**DESCRIPTION OF THE TASK:** From the entries below, copy every line where the string "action" appears.

**LISTED ENTRIES:**
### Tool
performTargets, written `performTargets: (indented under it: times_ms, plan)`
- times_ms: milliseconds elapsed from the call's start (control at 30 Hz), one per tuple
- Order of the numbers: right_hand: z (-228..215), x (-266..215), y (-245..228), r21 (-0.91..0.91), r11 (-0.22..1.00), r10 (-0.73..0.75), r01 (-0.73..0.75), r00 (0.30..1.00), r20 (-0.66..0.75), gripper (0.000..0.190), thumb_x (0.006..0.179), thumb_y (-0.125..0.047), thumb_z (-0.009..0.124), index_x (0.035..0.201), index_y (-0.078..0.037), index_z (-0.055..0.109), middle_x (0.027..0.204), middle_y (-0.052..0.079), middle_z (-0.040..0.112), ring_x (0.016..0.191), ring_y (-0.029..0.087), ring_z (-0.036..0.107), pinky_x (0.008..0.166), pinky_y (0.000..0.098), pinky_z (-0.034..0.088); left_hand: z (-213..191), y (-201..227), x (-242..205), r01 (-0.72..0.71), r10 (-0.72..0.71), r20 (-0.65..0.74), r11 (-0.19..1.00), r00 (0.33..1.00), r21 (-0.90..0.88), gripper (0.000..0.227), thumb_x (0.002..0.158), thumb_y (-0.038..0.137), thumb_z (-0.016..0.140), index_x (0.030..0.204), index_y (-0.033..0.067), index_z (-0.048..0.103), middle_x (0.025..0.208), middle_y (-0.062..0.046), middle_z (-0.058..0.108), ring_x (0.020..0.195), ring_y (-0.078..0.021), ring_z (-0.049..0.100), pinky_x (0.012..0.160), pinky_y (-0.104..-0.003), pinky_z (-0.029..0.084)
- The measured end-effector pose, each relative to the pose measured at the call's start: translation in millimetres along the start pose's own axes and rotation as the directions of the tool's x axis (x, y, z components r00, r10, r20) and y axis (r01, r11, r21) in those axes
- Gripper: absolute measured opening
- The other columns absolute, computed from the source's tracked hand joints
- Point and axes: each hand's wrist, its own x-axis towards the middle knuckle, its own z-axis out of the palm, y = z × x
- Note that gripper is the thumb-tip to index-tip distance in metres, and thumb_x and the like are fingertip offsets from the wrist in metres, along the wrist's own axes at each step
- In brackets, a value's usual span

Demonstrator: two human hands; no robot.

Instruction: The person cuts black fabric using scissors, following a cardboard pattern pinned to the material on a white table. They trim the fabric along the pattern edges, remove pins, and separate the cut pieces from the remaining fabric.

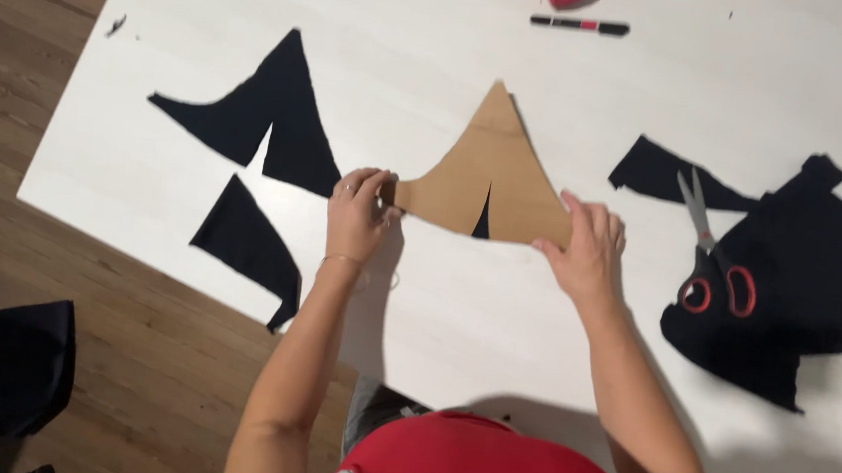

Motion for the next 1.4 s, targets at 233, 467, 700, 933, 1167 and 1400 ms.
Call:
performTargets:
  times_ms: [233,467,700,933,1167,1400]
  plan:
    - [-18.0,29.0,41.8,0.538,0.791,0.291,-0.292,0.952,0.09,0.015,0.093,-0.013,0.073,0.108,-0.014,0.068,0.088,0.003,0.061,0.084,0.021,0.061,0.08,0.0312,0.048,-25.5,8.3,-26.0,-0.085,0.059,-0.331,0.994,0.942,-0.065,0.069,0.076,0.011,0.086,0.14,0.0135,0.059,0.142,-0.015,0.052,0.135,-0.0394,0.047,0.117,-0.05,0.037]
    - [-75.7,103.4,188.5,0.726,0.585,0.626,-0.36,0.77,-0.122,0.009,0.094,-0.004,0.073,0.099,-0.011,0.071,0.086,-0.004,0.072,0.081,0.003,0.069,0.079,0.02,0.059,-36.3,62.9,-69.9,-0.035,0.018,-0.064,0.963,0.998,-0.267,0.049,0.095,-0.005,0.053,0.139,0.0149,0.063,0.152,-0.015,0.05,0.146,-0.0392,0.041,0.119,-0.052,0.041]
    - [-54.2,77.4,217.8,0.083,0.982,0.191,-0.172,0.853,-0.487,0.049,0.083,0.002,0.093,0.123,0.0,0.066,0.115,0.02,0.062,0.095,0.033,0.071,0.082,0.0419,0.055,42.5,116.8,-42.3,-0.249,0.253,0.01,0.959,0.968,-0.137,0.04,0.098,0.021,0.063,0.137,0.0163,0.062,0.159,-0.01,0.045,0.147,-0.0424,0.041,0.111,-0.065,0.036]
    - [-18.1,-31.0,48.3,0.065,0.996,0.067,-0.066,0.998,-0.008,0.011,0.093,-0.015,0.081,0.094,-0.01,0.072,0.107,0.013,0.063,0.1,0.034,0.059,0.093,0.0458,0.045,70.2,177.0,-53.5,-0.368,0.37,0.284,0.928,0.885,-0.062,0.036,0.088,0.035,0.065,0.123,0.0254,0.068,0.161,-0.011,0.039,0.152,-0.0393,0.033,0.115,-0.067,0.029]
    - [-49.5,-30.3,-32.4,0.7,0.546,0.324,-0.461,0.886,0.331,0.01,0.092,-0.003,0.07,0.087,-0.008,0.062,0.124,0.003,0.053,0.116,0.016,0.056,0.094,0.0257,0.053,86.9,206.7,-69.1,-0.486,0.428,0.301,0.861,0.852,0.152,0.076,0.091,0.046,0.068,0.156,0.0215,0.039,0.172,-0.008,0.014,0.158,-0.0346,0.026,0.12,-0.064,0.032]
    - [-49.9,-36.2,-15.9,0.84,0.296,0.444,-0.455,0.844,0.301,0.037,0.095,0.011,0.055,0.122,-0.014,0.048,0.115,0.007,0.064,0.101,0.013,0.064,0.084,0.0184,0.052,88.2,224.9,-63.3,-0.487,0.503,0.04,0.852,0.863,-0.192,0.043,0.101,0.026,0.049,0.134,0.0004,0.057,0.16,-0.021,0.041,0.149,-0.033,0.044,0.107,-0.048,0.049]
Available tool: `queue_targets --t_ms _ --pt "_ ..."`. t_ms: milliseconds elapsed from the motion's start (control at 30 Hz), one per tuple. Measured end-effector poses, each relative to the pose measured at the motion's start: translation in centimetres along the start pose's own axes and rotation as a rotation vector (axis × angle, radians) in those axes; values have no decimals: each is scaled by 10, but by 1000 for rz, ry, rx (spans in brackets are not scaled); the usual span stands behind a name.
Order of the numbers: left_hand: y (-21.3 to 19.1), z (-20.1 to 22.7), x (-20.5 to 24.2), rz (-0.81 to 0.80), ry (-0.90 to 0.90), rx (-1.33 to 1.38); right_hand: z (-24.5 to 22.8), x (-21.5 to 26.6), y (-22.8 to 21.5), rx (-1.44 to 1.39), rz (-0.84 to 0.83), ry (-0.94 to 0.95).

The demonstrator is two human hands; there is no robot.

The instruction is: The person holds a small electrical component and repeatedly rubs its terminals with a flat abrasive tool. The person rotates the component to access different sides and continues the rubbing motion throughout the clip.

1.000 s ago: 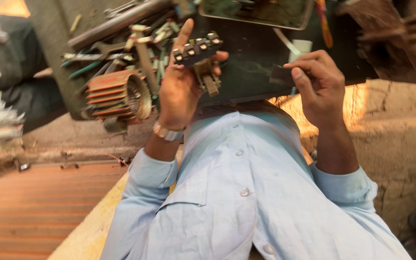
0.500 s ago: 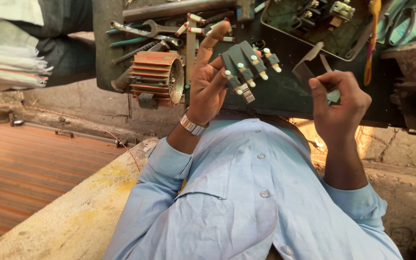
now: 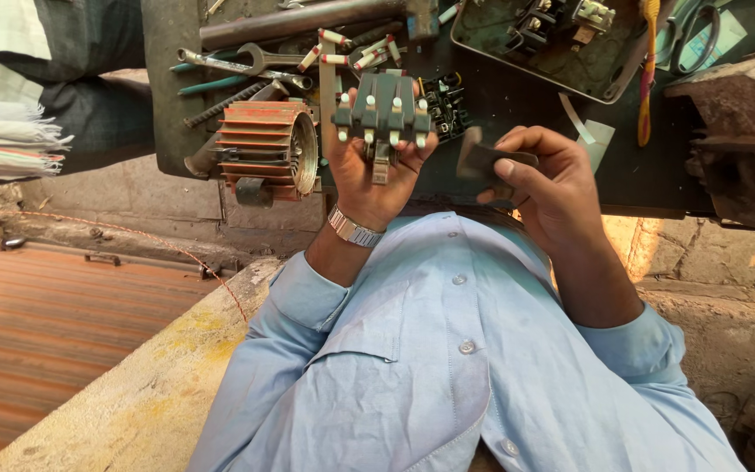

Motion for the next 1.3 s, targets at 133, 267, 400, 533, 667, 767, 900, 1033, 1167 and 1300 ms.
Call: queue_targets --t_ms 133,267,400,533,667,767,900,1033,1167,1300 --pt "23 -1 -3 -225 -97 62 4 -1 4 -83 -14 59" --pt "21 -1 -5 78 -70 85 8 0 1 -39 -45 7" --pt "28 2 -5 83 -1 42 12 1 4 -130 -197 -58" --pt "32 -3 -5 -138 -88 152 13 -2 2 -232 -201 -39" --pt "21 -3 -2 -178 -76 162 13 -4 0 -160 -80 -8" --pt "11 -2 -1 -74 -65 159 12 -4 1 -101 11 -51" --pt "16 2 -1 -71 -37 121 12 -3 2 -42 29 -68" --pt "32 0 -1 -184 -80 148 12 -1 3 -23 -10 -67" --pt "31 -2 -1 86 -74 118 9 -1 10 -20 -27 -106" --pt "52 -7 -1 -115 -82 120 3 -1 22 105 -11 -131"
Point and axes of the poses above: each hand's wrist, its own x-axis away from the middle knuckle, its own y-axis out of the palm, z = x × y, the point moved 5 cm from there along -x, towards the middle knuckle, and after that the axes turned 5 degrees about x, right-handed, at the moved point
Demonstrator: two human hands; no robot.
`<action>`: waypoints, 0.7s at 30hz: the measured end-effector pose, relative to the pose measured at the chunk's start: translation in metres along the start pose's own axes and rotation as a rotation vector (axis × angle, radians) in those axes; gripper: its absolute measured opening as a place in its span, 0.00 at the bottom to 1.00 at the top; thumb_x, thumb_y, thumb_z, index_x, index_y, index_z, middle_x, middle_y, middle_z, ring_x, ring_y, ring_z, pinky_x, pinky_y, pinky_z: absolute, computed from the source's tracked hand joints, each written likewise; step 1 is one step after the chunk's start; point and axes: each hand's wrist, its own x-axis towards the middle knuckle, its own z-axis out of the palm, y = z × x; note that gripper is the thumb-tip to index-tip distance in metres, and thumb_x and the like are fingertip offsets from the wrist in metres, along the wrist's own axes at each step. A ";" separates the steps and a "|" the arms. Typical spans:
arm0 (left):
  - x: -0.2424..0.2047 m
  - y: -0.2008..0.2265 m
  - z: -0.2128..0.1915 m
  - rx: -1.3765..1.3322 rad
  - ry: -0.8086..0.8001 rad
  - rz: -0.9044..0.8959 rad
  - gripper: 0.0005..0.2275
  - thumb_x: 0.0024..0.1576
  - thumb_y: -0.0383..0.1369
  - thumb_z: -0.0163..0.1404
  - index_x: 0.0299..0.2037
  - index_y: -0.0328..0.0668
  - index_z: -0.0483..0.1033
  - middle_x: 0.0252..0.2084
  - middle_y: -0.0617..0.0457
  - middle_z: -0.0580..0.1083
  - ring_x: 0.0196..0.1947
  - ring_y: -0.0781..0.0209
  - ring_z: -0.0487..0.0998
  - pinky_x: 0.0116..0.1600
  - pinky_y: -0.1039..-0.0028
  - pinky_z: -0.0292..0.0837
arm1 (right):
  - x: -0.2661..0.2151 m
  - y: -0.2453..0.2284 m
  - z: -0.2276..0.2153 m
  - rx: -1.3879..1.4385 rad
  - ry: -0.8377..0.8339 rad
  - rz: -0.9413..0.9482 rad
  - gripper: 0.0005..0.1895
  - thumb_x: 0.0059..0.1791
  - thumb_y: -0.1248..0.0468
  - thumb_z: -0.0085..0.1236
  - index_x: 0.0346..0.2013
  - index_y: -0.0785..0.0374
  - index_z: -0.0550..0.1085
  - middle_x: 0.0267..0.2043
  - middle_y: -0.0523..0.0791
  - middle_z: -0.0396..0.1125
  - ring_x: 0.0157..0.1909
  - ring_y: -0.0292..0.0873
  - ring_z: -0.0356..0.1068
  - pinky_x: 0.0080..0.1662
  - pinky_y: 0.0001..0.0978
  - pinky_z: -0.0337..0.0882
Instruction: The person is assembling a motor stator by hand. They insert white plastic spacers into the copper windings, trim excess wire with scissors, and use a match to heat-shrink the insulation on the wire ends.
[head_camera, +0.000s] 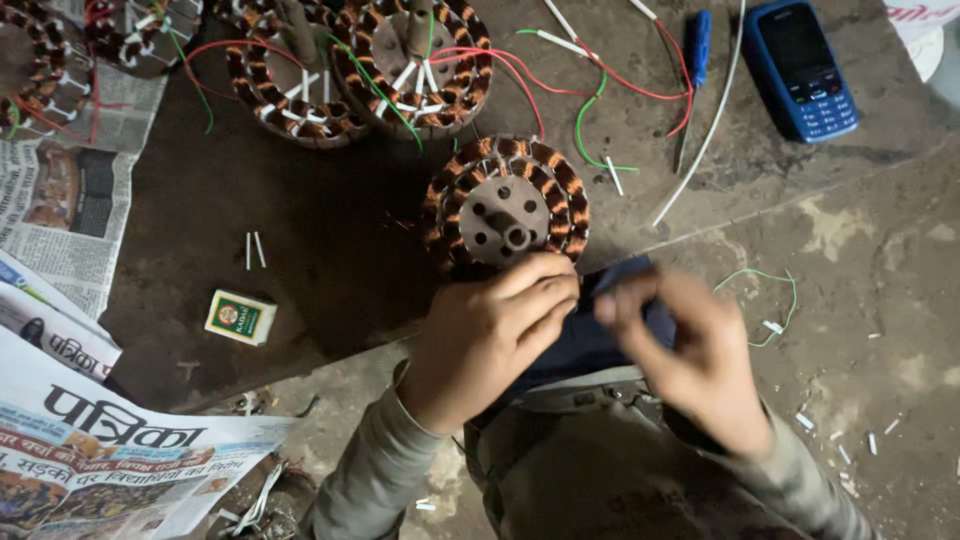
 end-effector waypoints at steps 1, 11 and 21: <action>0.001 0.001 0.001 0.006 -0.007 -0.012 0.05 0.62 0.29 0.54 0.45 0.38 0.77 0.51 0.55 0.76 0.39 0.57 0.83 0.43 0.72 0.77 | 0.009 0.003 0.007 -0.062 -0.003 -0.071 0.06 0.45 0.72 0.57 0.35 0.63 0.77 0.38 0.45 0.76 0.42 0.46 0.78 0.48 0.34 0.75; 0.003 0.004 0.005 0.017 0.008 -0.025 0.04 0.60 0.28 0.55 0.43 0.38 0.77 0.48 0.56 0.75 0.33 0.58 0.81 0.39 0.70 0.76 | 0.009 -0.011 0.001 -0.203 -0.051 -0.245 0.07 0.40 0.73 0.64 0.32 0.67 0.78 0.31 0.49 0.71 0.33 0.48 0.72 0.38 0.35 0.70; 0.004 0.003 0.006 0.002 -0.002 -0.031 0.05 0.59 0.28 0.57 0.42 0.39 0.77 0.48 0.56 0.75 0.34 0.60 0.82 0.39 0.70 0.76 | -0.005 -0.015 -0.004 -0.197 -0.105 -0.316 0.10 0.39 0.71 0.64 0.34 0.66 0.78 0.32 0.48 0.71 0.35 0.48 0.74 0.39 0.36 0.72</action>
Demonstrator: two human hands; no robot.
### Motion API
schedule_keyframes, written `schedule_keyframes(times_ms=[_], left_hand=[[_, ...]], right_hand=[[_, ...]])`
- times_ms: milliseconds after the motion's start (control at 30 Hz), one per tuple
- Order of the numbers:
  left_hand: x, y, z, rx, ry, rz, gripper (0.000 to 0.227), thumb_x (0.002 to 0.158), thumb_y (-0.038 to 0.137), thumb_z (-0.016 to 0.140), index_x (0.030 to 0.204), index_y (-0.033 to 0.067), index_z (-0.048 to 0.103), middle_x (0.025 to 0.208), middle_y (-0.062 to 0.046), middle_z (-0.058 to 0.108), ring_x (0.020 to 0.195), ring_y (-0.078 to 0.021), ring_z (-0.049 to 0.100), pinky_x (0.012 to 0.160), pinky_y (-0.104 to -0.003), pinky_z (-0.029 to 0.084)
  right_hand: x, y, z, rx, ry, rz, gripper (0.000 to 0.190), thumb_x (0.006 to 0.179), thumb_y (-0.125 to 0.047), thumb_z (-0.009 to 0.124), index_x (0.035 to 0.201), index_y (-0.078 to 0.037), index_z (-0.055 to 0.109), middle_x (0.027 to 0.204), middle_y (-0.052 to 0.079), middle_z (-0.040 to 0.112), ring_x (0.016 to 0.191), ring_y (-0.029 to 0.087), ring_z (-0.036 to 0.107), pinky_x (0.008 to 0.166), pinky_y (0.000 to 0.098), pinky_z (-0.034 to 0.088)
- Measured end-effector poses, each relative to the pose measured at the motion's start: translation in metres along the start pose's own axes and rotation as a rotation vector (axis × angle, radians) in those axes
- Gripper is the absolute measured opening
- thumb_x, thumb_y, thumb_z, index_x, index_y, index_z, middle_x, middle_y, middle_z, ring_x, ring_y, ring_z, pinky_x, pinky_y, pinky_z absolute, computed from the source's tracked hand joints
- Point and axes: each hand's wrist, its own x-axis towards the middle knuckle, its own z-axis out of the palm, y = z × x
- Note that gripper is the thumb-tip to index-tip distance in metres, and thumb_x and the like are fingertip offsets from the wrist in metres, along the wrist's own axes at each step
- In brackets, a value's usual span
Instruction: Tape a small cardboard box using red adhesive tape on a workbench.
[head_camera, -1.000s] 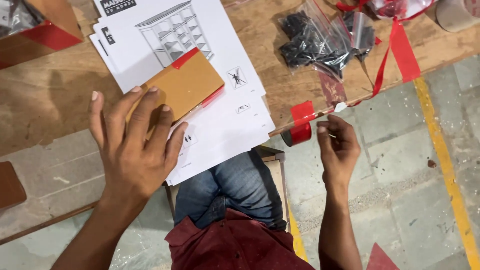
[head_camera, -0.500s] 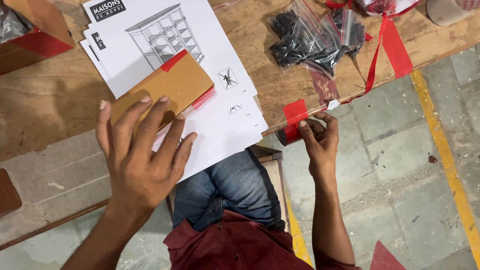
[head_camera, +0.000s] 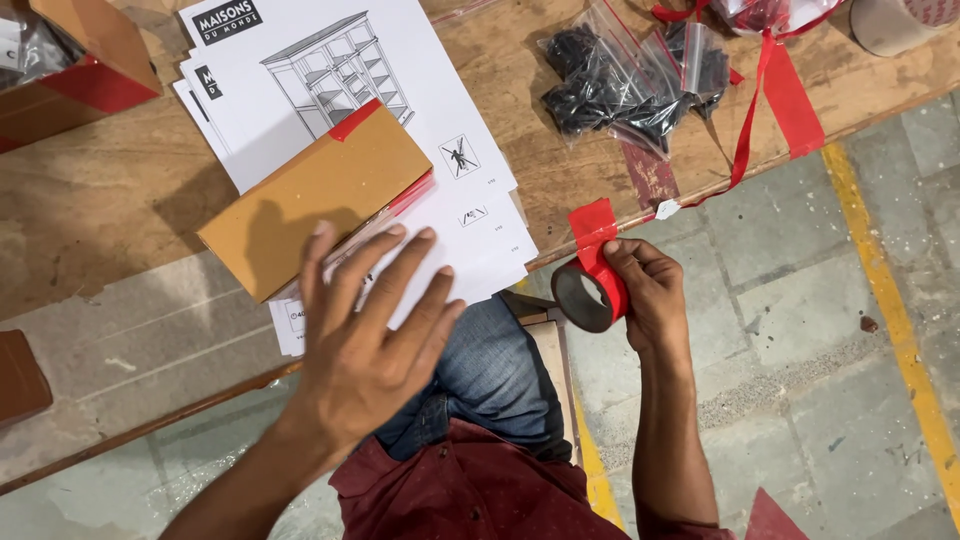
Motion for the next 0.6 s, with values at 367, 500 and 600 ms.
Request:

**EXERCISE RESULT:**
`<action>`: waypoints, 0.7s at 30hz: the measured end-effector pose, relative to the pose measured at the chunk's start: translation in metres along the start pose's own axes and rotation as a rotation vector (axis × angle, radians) in those axes; gripper: its absolute measured opening as a place in its span, 0.00 at the bottom to 1.00 at the top; thumb_x, thumb_y, thumb_z, index_x, index_y, index_z, middle_x, middle_y, middle_z, ring_x, ring_y, ring_z, pinky_x, pinky_y, pinky_z: absolute, computed from the source's tracked hand joints, each written likewise; step 1 is one step after the chunk's start; point and axes: each hand's wrist, its own x-axis towards the middle knuckle, its own z-axis out of the palm, y = z × x; note that gripper is the thumb-tip to index-tip distance in metres, and thumb_x and the like are fingertip offsets from the wrist in metres, along the wrist's own axes at each step. A ";" separates the steps and a "|" the arms. Typical spans:
 end-effector waypoints at steps 1, 11 and 21: <action>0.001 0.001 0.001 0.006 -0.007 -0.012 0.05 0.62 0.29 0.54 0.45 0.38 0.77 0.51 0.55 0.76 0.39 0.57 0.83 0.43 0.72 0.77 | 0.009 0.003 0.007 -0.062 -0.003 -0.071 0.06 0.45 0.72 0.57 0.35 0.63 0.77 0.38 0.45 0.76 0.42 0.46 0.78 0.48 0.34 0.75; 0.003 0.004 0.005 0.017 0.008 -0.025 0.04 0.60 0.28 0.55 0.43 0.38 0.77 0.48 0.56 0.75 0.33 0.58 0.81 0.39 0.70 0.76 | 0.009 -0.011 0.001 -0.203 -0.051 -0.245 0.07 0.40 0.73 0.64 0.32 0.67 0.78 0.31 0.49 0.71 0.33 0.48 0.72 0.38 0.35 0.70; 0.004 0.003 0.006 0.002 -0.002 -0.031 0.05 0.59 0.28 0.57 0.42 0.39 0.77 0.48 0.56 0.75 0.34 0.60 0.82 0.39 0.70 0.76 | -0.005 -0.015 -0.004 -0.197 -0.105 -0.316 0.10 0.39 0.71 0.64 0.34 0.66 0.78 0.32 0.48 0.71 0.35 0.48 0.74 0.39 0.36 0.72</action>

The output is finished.